All time references are in CEST
Data donation and linking digital trace data 1 |
|
Session Organisers |
Ms Laura Boeschoten (Universiteit Utrecht) Mr Johannes Breuer (GESIS) Mr Zoltán Kmetty (Centre for Social Sciences) Mrs Júlia Koltai (Centre for Social Sciences) Mr Adam Stefkovics (Harvard University) Ms Bella Struminskaya (Universiteit Utrecht) |
Time | Tuesday 18 July, 14:00 - 15:30 |
Room | U6-21 |
Digital traces on digital platforms such as Facebook, Instagram, Google, Whatsapp, etc., and other online traces left by citizens are promising sources of information for scientific research in various fields. Although there are multiple ways to access digital data traces, in recent years, a new approach built on the partnership with citizens has emerged. Donated data can be obtained through installing web and app trackers on participants’ devices, or through data download packages from digital platforms.
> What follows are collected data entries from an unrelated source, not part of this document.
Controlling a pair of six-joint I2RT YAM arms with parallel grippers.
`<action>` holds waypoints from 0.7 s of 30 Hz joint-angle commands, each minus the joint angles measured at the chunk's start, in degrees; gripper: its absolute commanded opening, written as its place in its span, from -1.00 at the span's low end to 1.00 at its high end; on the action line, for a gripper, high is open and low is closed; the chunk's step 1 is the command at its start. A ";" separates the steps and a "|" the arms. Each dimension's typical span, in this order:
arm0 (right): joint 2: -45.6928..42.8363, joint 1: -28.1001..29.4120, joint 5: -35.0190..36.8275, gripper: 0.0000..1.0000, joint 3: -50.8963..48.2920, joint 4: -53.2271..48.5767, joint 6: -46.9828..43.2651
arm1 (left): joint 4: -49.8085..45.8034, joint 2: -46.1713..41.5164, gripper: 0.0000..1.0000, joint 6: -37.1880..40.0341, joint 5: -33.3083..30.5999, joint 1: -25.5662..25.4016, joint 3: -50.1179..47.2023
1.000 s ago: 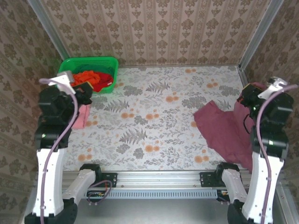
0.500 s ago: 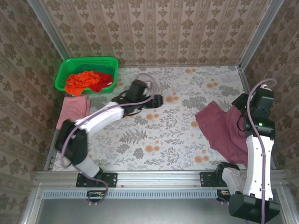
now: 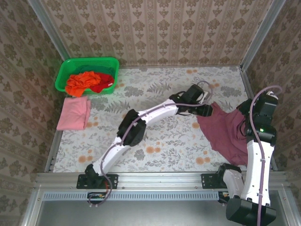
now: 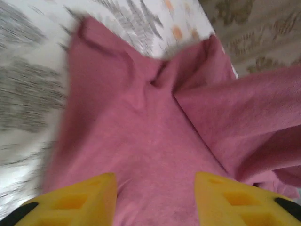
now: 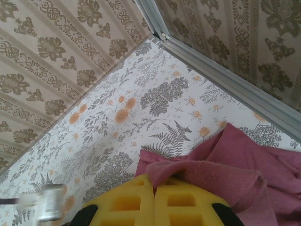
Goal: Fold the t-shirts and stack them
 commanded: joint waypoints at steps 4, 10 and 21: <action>-1.13 -0.57 -0.29 -1.00 -2.02 1.46 0.67 | -7.82 9.08 -0.13 -3.86 7.85 -0.58 10.47; -0.60 -0.48 -6.95 -1.00 -4.43 3.03 1.11 | -9.77 9.49 -0.13 -6.33 5.67 4.51 4.54; 3.30 15.69 -10.87 -1.00 -6.80 6.16 4.12 | -13.17 4.68 -0.10 -3.98 2.11 19.06 -7.03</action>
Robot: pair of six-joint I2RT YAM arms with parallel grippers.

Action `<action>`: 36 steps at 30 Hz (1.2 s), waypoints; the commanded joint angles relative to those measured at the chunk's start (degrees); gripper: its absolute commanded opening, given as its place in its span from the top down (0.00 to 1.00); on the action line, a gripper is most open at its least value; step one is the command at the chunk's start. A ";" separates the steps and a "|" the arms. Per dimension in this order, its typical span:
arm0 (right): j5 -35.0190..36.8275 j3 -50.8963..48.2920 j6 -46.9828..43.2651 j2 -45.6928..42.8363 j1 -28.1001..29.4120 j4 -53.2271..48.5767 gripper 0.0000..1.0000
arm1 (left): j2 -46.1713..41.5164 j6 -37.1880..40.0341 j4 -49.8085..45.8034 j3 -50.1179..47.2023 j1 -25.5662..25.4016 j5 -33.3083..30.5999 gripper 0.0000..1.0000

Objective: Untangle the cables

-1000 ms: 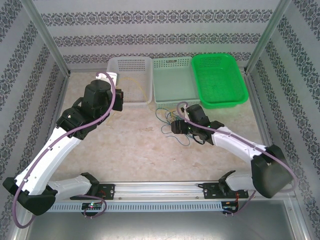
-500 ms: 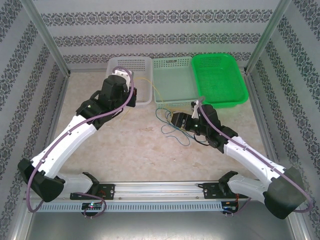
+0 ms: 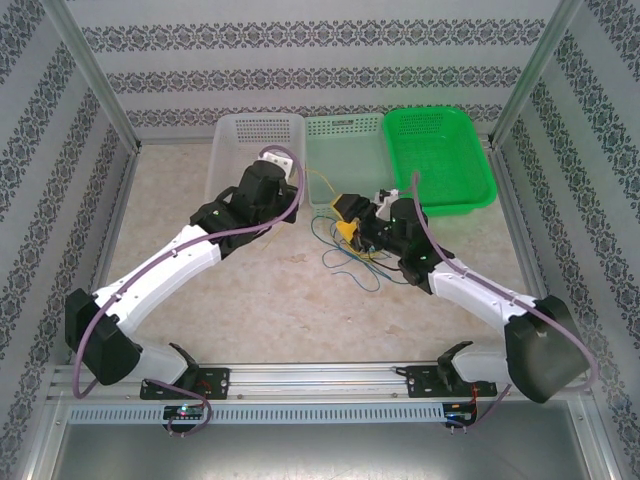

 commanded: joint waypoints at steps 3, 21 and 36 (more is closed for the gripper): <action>-0.99 0.06 9.24 2.55 0.30 10.45 0.25 | 0.90 2.26 6.08 -1.07 -3.76 -3.15 1.00; 2.90 -1.54 6.16 -0.88 -1.80 6.72 0.27 | 0.49 -2.94 9.10 -9.03 -9.92 -4.72 1.00; 2.27 2.66 -1.09 4.52 -4.62 2.39 0.48 | -2.89 -0.73 12.52 -14.10 -14.09 1.97 1.00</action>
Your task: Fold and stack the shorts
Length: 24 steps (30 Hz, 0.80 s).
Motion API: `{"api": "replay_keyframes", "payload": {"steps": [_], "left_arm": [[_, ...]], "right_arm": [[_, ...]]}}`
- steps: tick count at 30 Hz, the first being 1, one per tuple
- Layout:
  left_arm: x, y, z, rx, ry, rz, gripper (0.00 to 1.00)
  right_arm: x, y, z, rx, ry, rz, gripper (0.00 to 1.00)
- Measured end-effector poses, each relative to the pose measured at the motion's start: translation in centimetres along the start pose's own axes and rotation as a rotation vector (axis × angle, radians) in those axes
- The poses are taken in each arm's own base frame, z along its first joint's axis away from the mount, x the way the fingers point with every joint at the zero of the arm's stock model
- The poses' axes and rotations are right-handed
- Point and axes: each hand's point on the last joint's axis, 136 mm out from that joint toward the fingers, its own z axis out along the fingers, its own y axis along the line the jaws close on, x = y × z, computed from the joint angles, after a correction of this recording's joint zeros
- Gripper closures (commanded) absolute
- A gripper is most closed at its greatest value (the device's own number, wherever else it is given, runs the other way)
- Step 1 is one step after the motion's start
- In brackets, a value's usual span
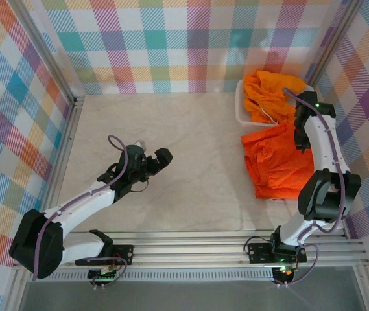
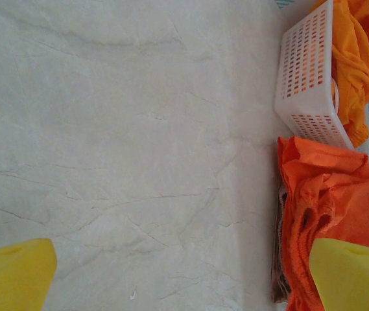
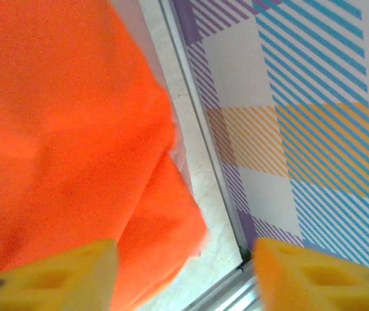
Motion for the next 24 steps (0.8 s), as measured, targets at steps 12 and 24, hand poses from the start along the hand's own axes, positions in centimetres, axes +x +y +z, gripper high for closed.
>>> {"api": "replay_keyframes", "payload": {"steps": [12, 24], "left_arm": [[-0.8, -1.1, -2.9, 0.017, -0.039, 0.082, 0.00], [-0.7, -0.9, -4.1, -0.003, -0.034, 0.134, 0.00]], "right_arm": [[-10.1, 10.5, -8.4, -0.525, -0.302, 0.106, 0.00], [-21.9, 18.7, 2.5, -0.450, -0.287, 0.107, 0.01]]}}
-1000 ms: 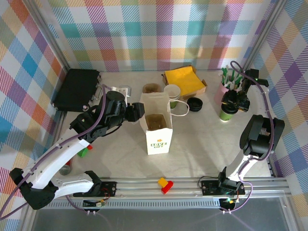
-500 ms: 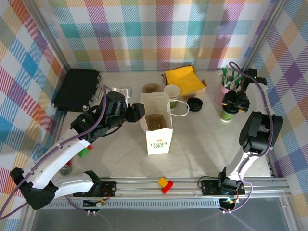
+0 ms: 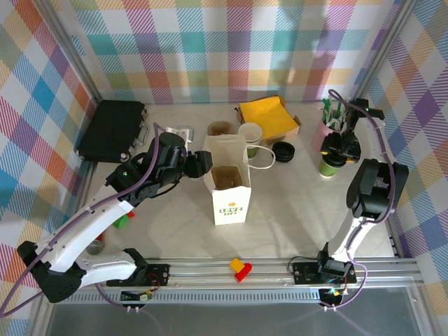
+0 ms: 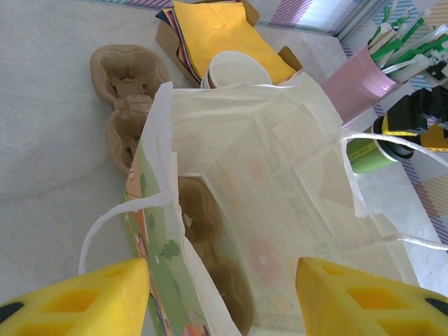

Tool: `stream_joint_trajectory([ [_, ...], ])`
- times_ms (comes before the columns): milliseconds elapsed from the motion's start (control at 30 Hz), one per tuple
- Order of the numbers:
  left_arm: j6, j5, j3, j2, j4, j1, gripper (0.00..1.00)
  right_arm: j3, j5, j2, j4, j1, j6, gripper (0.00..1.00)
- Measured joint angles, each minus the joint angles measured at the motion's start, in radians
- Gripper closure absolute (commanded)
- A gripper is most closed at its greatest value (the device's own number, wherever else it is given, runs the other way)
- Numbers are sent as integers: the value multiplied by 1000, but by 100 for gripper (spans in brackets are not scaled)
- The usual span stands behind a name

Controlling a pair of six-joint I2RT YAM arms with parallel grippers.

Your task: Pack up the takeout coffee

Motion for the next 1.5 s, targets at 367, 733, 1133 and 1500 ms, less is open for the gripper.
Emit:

As opposed to self-reports from surveys which may suffer from measurement error due to recall or social desirability bias, digital traces can provide reliable, behavioral data free from those error sources. When combined with self-report, validity and reliability of measures derived from digital traces can be investigated. Linking several digital trace data sources can provide more insights into the phenomenon but also brings challenges.
While research is growing in this field, we still know little about how to best optimize digital donation approaches, the patterns and determinants of participation and ways to preserve participants’ privacy and linking digital trace data with survey responses.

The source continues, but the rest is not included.